2013-09-10 Thread Simon Slavin

On 10 Sep 2013, at 4:15pm, Harmen de Jong - CoachR Group B.V. 
har...@coachr.com wrote:

 That is something we suspected too. We already made some tests where we timed 
 the time needed for all memory allocations executed in the entire operation. 
 In total for the 1 tables test this was somewhere around 25 msec.
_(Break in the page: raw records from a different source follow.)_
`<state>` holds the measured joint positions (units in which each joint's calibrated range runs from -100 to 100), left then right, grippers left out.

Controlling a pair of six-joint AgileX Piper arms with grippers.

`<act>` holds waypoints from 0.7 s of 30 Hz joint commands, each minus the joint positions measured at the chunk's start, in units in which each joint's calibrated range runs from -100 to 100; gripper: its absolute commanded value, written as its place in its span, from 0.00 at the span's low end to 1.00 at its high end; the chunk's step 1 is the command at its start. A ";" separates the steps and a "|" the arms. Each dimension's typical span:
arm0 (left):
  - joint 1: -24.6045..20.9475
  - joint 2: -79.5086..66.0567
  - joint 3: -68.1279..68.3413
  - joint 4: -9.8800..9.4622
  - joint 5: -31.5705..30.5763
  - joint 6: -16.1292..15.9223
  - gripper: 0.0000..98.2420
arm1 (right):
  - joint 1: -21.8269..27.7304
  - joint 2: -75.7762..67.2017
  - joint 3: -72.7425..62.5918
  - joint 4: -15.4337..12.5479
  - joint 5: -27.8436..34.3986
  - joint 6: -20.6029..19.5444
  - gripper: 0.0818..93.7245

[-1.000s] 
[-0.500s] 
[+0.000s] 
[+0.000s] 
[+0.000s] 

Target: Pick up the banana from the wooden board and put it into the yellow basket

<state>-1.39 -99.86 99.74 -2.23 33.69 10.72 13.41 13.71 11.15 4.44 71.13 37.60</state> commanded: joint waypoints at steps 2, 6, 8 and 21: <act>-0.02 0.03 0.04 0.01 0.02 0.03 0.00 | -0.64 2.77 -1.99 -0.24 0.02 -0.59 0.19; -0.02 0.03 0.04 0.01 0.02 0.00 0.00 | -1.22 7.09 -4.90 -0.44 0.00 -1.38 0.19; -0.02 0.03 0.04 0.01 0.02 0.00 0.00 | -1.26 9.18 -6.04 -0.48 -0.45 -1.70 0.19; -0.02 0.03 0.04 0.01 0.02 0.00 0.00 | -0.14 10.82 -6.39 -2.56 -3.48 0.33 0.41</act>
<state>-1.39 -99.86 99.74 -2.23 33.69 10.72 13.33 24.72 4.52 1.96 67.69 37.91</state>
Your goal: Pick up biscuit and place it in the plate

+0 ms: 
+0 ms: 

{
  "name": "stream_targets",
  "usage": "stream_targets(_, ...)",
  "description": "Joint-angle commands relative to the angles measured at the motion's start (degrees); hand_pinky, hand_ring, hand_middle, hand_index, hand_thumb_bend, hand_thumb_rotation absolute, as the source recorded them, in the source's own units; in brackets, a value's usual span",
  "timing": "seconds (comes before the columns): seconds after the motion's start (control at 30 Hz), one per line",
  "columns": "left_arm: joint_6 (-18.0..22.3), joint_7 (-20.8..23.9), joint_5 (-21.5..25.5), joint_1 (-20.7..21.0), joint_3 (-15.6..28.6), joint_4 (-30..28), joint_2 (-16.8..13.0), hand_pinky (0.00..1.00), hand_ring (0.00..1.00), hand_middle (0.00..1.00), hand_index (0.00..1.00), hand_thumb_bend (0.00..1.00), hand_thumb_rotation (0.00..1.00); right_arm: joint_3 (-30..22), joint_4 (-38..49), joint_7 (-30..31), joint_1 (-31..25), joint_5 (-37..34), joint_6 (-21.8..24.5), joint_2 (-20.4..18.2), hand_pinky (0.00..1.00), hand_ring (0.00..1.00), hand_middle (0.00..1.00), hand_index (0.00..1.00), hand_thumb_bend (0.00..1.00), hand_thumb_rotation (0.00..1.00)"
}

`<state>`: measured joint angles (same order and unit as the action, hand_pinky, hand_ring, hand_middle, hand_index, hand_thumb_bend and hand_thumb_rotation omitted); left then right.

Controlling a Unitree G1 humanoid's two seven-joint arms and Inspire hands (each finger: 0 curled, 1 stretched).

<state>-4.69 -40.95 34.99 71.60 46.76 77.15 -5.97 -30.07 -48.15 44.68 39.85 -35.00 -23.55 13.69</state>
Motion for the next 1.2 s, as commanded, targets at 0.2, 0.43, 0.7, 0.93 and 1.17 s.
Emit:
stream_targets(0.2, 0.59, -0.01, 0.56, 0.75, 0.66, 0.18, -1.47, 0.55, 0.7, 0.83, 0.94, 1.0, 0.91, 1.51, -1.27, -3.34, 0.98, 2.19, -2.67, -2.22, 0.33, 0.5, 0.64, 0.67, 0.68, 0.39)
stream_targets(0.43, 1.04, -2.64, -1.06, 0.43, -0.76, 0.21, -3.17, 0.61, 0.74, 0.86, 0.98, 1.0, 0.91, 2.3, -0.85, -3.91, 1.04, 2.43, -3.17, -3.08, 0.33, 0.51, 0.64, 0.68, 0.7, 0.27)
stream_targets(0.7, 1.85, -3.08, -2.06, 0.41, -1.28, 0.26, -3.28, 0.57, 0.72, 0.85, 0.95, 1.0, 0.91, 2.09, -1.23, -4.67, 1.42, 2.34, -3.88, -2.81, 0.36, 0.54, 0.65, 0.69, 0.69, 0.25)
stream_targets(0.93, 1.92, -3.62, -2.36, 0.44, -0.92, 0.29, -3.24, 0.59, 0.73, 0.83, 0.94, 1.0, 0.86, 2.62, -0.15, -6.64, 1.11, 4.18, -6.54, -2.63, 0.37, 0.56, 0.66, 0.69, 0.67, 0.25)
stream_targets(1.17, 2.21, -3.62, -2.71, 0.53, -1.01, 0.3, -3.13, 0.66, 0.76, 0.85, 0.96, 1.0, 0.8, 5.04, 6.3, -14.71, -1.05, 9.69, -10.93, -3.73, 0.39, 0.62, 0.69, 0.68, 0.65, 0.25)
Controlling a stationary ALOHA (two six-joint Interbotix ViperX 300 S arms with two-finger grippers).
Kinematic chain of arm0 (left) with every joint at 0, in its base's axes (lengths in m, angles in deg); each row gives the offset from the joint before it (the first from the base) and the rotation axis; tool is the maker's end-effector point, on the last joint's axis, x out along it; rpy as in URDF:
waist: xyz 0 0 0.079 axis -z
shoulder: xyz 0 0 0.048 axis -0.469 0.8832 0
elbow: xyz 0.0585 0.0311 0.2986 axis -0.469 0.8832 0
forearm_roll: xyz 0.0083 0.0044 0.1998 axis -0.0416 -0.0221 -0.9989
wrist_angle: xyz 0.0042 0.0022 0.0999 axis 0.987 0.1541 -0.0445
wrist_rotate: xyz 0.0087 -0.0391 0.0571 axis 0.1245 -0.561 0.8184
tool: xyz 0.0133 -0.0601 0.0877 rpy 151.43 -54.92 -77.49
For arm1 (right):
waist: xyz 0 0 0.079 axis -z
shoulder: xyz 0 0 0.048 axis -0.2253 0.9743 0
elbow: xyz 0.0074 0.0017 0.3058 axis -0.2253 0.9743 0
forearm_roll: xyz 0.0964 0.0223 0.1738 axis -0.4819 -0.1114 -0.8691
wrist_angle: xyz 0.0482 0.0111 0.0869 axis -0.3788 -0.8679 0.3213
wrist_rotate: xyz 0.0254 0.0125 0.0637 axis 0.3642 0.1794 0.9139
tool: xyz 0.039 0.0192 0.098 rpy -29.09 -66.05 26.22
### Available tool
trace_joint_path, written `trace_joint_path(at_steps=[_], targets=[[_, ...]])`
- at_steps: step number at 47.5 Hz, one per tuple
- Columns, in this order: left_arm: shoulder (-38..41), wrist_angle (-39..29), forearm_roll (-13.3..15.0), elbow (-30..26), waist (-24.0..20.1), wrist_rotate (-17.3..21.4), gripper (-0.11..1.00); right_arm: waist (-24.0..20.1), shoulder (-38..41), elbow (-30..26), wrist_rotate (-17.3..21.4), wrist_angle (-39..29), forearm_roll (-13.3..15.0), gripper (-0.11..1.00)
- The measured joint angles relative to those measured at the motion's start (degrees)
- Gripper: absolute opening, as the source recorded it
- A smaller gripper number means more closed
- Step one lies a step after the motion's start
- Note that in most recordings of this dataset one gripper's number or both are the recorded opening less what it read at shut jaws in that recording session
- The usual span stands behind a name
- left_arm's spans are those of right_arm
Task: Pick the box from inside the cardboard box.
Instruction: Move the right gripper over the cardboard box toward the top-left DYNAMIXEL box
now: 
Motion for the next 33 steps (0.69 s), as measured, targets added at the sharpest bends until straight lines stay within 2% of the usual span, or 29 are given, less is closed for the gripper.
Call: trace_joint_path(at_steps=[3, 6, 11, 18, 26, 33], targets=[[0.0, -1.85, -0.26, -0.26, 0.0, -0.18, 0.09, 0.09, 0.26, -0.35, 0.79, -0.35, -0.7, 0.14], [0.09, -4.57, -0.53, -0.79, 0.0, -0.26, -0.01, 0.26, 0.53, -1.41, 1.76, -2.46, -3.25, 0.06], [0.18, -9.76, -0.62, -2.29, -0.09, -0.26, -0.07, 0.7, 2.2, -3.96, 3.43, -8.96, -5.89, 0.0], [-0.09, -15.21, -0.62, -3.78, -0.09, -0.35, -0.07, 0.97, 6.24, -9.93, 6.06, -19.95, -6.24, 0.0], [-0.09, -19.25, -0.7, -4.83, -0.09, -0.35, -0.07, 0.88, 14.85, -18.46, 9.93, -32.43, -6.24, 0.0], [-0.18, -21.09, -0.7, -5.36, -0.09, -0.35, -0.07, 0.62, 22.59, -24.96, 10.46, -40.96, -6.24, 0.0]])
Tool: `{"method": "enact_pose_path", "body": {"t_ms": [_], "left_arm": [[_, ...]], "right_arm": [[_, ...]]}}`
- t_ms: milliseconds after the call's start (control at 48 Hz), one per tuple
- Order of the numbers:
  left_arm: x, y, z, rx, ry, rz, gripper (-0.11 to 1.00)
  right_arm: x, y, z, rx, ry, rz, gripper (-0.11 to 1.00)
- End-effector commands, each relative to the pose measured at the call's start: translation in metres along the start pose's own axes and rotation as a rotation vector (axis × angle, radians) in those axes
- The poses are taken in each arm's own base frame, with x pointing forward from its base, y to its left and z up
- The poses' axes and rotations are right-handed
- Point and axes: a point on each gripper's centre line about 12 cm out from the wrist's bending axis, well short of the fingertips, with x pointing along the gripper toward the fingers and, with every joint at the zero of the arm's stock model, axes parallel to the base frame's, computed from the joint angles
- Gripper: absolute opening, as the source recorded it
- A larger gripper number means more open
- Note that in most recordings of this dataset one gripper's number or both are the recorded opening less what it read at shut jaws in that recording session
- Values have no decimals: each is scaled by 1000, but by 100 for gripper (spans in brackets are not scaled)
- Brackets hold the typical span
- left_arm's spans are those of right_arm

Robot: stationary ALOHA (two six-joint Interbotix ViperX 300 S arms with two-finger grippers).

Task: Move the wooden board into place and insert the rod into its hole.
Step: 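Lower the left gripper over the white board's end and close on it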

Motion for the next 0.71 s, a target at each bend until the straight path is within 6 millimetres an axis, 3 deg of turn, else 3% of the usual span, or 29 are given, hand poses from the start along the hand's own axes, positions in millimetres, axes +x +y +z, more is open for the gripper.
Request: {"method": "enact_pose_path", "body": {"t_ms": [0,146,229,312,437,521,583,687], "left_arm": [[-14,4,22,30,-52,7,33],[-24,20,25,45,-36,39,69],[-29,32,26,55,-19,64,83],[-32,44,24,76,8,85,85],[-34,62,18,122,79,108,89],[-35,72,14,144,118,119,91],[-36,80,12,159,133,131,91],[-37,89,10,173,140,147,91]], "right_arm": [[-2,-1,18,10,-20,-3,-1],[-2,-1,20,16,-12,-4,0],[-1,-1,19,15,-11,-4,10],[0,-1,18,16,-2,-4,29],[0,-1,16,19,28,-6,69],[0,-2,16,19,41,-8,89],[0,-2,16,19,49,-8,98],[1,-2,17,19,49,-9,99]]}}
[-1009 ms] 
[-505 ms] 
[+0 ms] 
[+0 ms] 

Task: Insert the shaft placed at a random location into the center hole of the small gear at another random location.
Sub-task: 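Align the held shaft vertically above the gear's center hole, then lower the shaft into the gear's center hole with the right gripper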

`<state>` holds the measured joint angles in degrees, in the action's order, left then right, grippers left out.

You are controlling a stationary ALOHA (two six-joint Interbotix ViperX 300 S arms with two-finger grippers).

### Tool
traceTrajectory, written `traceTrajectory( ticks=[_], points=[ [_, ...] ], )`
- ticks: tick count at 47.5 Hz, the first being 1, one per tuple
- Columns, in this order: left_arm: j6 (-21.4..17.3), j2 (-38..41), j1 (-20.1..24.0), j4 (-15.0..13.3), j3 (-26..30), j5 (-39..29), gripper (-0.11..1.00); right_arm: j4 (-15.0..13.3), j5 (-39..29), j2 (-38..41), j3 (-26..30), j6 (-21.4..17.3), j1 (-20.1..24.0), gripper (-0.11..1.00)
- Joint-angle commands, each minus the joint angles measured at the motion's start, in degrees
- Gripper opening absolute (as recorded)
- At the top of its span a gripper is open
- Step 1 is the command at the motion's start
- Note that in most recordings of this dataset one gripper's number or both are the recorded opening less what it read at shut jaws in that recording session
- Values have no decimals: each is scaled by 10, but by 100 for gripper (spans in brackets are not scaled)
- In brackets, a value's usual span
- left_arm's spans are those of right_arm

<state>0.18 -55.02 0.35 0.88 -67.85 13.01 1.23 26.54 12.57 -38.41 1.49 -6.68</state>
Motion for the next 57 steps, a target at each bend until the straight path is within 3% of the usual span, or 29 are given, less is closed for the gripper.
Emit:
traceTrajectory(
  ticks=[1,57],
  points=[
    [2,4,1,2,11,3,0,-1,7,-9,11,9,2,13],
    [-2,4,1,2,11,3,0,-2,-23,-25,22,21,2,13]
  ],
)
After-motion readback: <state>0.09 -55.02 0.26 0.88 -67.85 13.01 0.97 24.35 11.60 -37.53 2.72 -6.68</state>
Since 
 this is just a little overhead and the instructions as you point out have a 
 linear increasement this still does not explain the polynomial increasement 
 in preperation time.

Polynomial time would be explained if the software is scanning every item in a 
list of lists for each table mentioned.  So a guess about what's happening is 
that for each DELETE FROM instruction the software has to look up the entry 
being deleted, and to check that none of the items in any of the other tables 
refers to it.

This makes sense given how FOREIGN KEYs are implemented in SQLite: there is no 
master 'check-for-changes' table, but each table which has the foreign key has 
to be scanned.  It is irrelevant that there are no entries in any of these 
tables: the table (actually, the index) still has to be found so that SQLite 
can figure out that there are no entries in it.  Because SQLite hashes table 
names, rather than scanning a simple list, it is scanning a list of lists.  
Hence, polynomial time.

I see that E. Pasma has posted that the long scanning time has been fixed in a 
later release.  Good.

Simon.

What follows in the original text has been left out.